Wednesday, June 16th, 2010 | Author:

A few weeks ago, Mom went off to a scientific conference (yay! It was a very cool one) and Dad and I started a major house project.

Many years ago, someone took out a supporting wall in our house. Bad plan. (I know, I can hear you saying, “Whyyyy?” and I don’t know why they did it). The person before us got a massive barn beam and put it in to try to hold up the house. Unfortunately, despite being a massive beam, it’s a 15 foot span and the beam was not large enough. Over the years, it sagged significantly.

So, the first step was to prop it up so we could work.

Braced

That was the easy part. Next we had to get the old beam down. 15 feet, about a 10×10 inch beam. Yipe. That’s a lot of weight. So, we decided to take it down in sections.

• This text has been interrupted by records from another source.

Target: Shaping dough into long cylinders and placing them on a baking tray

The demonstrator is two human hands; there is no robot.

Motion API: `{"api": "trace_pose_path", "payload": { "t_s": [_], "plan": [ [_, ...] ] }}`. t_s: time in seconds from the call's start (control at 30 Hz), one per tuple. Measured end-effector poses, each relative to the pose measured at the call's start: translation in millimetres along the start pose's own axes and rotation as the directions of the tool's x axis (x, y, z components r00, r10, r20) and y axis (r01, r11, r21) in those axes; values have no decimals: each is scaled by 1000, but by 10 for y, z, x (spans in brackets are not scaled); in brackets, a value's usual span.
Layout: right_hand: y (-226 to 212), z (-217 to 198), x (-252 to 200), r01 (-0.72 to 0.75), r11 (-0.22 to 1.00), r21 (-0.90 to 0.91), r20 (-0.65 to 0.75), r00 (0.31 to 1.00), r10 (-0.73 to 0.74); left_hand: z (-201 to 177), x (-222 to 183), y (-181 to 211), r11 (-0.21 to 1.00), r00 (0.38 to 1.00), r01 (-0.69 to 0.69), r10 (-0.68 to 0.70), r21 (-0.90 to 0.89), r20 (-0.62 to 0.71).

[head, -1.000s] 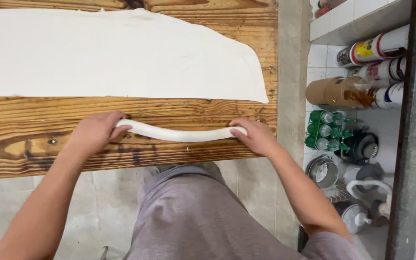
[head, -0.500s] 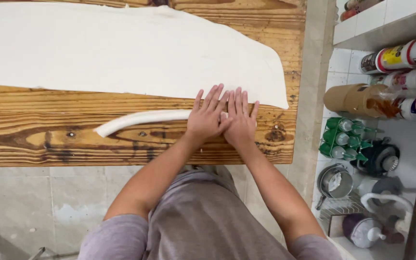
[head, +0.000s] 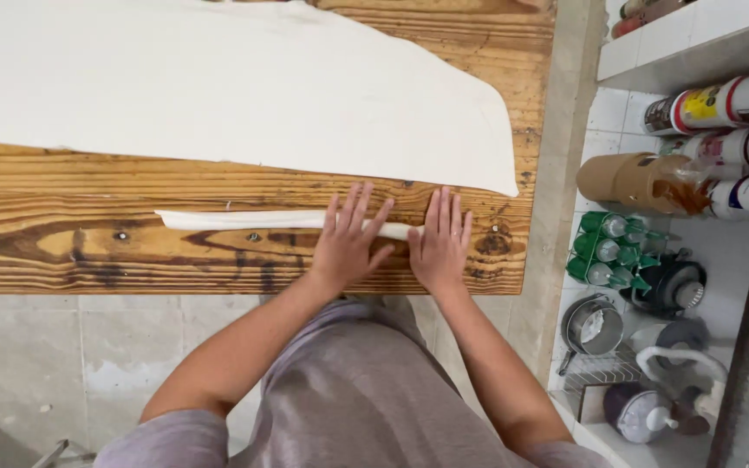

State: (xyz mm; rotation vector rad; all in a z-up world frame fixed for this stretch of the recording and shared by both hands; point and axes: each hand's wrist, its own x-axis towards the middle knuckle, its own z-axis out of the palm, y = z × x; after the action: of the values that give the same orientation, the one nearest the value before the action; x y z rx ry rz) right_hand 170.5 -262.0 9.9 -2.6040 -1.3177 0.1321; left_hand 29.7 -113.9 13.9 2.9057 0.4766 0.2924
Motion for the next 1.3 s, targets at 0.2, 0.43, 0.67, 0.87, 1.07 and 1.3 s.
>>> {"api": "trace_pose_path", "payload": {
  "t_s": [0.2, 0.43, 0.67, 0.87, 1.07, 1.3],
  "plan": [
    [30, -319, 512, -280, 959, -49, 177, 942, 284, -202, 488, -253, 981, 954, 183, -162, -61, 253],
    [198, -138, -932, 63, 997, -46, 212, 976, -52, -429, -995, -247, 999, 995, 48, -47, -5, 86],
    [294, -105, 3, 7, 999, -54, 67, 998, -4, -496, -494, -1380, 983, 983, 175, -178, 61, 38],
    [106, -298, 666, -101, 995, -21, 107, 989, 103, -403, -267, -1213, 781, 783, 622, -618, 60, -70],
    [271, -188, -357, 247, 969, -11, 163, 957, -242, -655, -1574, -1033, 946, 963, 256, -231, 198, -141],
    [306, -46, -481, 296, 955, -32, 61, 954, -294, -459, -1957, -1764, 842, 841, 435, -507, -318, -191]
  ]
}}
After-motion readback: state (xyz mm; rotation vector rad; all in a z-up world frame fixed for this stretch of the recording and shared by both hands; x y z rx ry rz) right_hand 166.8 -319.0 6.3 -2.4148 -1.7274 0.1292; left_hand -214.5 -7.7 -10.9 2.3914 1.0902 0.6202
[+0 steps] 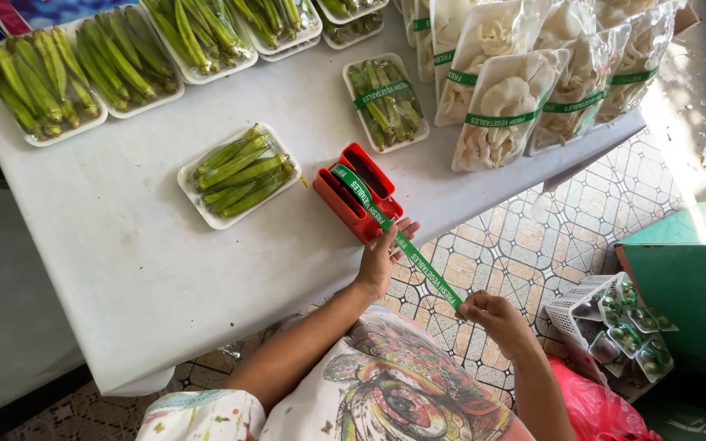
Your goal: A person is manually securing plastic-wrapped vegetable trays by wrapping green tape around them using a red tape dispenser.
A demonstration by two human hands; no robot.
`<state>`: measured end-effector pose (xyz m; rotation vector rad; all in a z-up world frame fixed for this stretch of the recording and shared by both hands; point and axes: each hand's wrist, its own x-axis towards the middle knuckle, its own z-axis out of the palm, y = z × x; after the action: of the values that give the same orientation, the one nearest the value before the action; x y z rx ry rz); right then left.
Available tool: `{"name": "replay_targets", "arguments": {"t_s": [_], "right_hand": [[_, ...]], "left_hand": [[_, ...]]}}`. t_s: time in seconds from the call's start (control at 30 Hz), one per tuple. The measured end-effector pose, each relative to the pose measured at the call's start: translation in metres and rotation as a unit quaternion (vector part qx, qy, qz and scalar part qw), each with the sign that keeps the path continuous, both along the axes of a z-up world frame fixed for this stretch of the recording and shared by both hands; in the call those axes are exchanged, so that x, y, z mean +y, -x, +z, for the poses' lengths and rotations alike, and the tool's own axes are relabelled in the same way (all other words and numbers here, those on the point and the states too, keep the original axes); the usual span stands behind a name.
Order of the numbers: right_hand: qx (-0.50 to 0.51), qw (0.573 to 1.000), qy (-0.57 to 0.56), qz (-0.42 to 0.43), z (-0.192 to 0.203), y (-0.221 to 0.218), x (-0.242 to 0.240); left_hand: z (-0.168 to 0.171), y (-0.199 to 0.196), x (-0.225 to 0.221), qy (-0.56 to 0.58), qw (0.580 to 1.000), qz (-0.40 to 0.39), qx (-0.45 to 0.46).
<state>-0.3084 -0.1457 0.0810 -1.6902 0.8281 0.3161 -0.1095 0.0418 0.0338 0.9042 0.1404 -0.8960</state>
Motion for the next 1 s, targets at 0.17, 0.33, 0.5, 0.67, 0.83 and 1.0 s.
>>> {"name": "replay_targets", "arguments": {"t_s": [0.17,0.33,0.5,0.67,0.83,1.0], "right_hand": [[-0.006,1.0,-0.005,-0.002,-0.013,-0.001,-0.009],[0.034,0.999,0.004,-0.003,-0.03,-0.002,-0.015],[0.125,0.991,0.02,0.047,-0.017,-0.017,-0.006],[0.101,0.991,-0.064,0.062,-0.028,-0.004,-0.009],[0.051,0.991,-0.04,0.119,-0.007,-0.07,0.06],[-0.075,0.99,0.014,0.123,0.008,-0.171,0.156]], "left_hand": [[-0.01,0.005,-0.005,-0.014,0.999,0.032,-0.015],[-0.027,0.008,-0.012,-0.04,0.995,0.062,-0.066],[-0.063,0.014,-0.01,-0.128,0.983,0.066,-0.118],[-0.033,0.007,0.036,-0.115,0.98,-0.041,-0.154],[-0.029,-0.051,0.096,-0.092,0.976,0.041,-0.195],[-0.003,-0.167,0.179,-0.208,0.902,0.143,-0.35]]}}
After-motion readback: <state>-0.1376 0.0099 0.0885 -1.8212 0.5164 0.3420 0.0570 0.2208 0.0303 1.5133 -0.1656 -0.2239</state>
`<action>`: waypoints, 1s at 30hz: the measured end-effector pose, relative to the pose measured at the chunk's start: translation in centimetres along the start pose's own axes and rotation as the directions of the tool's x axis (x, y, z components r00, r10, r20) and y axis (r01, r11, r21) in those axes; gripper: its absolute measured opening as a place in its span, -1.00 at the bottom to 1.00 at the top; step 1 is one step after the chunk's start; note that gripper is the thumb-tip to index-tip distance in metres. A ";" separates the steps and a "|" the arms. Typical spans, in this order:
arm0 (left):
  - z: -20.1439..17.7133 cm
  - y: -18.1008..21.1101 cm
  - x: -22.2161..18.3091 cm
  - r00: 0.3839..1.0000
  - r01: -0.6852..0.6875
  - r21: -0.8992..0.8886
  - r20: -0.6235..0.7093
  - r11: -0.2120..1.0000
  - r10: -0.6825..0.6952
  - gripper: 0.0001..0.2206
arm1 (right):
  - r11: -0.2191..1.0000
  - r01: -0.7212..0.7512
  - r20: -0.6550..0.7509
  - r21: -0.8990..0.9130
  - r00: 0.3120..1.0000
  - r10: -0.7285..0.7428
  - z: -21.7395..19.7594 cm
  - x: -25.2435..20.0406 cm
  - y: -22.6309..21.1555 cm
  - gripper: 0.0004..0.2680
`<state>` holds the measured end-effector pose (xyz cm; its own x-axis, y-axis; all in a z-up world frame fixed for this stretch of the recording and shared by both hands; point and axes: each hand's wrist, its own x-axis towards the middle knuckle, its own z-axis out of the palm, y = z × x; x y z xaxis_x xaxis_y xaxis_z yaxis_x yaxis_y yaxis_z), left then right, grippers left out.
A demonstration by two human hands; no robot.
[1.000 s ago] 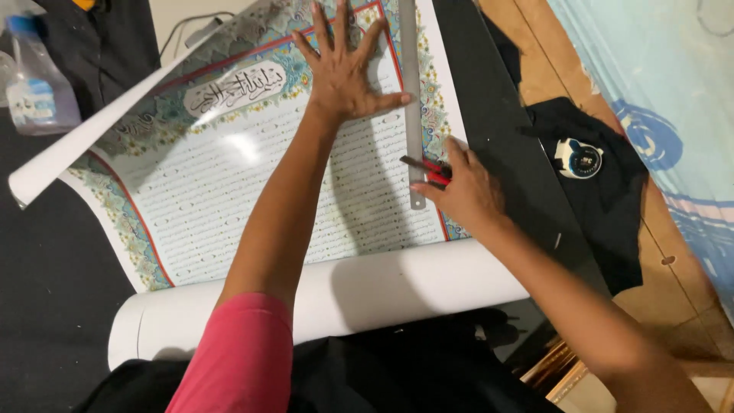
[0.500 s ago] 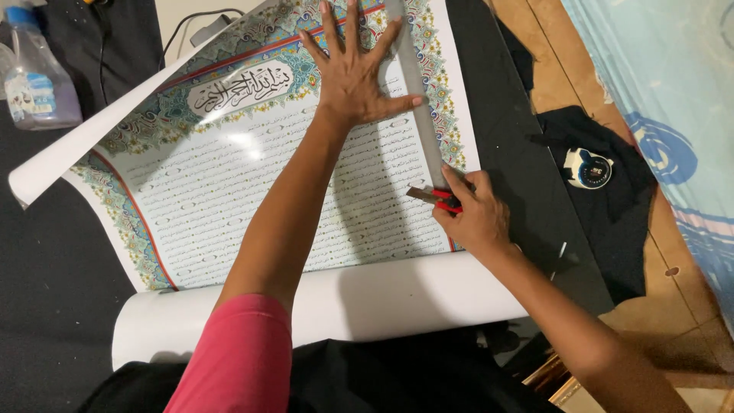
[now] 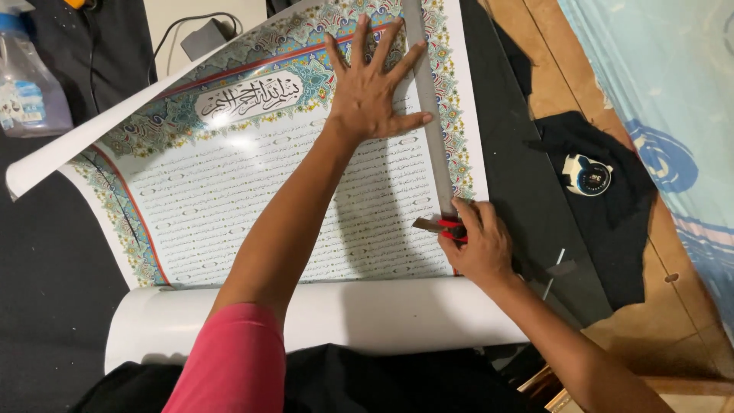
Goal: The person unrolls a large printed poster with Arabic calligraphy, aligns a metal ruler along the edge, and uses a red utility knife to trim the border. The person repeats this process along multiple edges of the poster.
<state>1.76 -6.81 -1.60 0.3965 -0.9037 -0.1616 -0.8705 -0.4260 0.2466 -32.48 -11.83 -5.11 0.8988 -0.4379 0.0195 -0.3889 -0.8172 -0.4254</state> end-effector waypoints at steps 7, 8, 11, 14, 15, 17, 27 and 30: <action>0.4 0.1 0.3 0.999 0.037 0.009 0.007 0.999 -0.037 0.05 | 0.999 0.043 0.113 -0.020 0.993 -0.040 0.4 -0.2 1.9 -0.38; 0.7 0.1 0.1 0.999 0.034 0.008 0.006 0.999 -0.034 0.05 | 0.998 0.022 0.175 -0.057 0.985 -0.012 0.4 -0.4 2.0 -0.34; 0.4 0.2 0.2 0.998 0.042 0.023 0.045 0.999 -0.043 0.06 | 0.994 0.074 0.203 -0.083 0.978 -0.056 0.4 -0.3 2.4 -0.23; 1.4 -0.1 0.1 0.999 0.023 0.010 -0.041 1.000 -0.023 0.06 | 0.995 0.088 0.184 -0.051 0.980 -0.077 0.5 -0.6 2.6 -0.22; 1.5 -0.2 0.1 0.999 0.024 0.010 -0.041 1.000 -0.024 0.06 | 0.995 0.089 0.185 -0.050 0.980 -0.078 0.5 -0.5 2.6 -0.22; 1.8 -0.2 0.2 0.997 0.016 0.025 -0.073 1.000 -0.014 0.06 | 0.996 0.073 0.218 -0.041 0.974 -0.063 0.5 -0.3 2.7 -0.21; 2.7 -0.5 0.2 0.985 0.013 -0.017 -0.172 1.000 -0.015 0.14 | 1.000 0.005 0.258 0.002 0.966 -0.005 0.4 -0.1 2.6 -0.20; 2.5 -0.5 0.2 0.974 0.004 -0.035 -0.226 0.999 -0.012 0.11 | 1.000 -0.022 0.298 0.012 0.954 0.017 0.0 0.2 2.5 -0.22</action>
<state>1.50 -6.67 -4.18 0.4626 -0.8849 0.0552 -0.8580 -0.4312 0.2791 -33.31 -13.92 -6.17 0.9113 -0.3204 -0.2584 -0.4061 -0.8027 -0.4368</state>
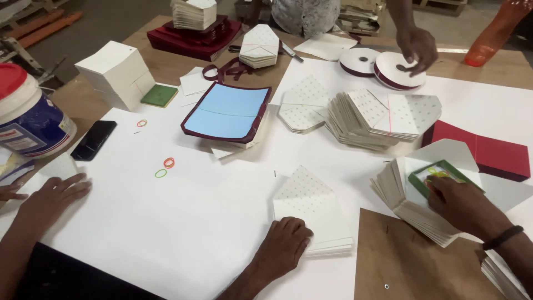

Which meant cutting a 10×10 beam…

Cutting it down!

Until the first piece came down (dramatically).

First piece down

We figure each piece weighed somewhere around 80+ lbs. Which isn’t THAT much except when it’s falling on your head! Second piece (which tried really hard to crush us) followed by the end post.

Second piece

Next up the third piece, leaving the middle and the right end.

Third piece gone

And then the last pieces came down. Yay for a big hole in the ceiling!

Beam gone!

So now to put up the new beam. This was fun to plan and perform. Remember, it’s a 15 foot span. And the 10×10 beam didn’t hold it. So we had to put in a bigger beam. In order to do that we made a multipiece beam. 15 foot long 2×12′s, made of a reconstituted wood pressed wood of some sort (similar to plywod, but even stronger and heavier), seven of them next to eachother. They were then bolted together to form one MASSIVE beam. Each one weighed… somewhere around 125 lbs, and had to be eked and edged into position then lifted up and onto the end posts.

Oh! I forgot, before we could get the new beam in, we had to jack up the ceiling some more to get it up high enough to put the new beam in. And flatter (not perfectly flat, it’s still a hundred plus year old house).

But we finally did it.

Beam up!

Next, the scary part… take out the supporting braces. And hope the house (and plaster ceiling) doesn’t fall on our heads…

Beam Supporting the House!
Beam Supporting the House!

HURRAY!

Unfortunately, it still wasn’t quite done. We had to make it look pretty, or at least almost pretty.

Drywall and then joint compound. We finished the joint compound around 2 in the morning the night before Mom came home.

Beam Complete!
Beam Complete!

We still need to drywall the ceiling, sand down the bumps and put on a bit more compound, then eventually we’ll paint it and redo the walls of the livingroom etc.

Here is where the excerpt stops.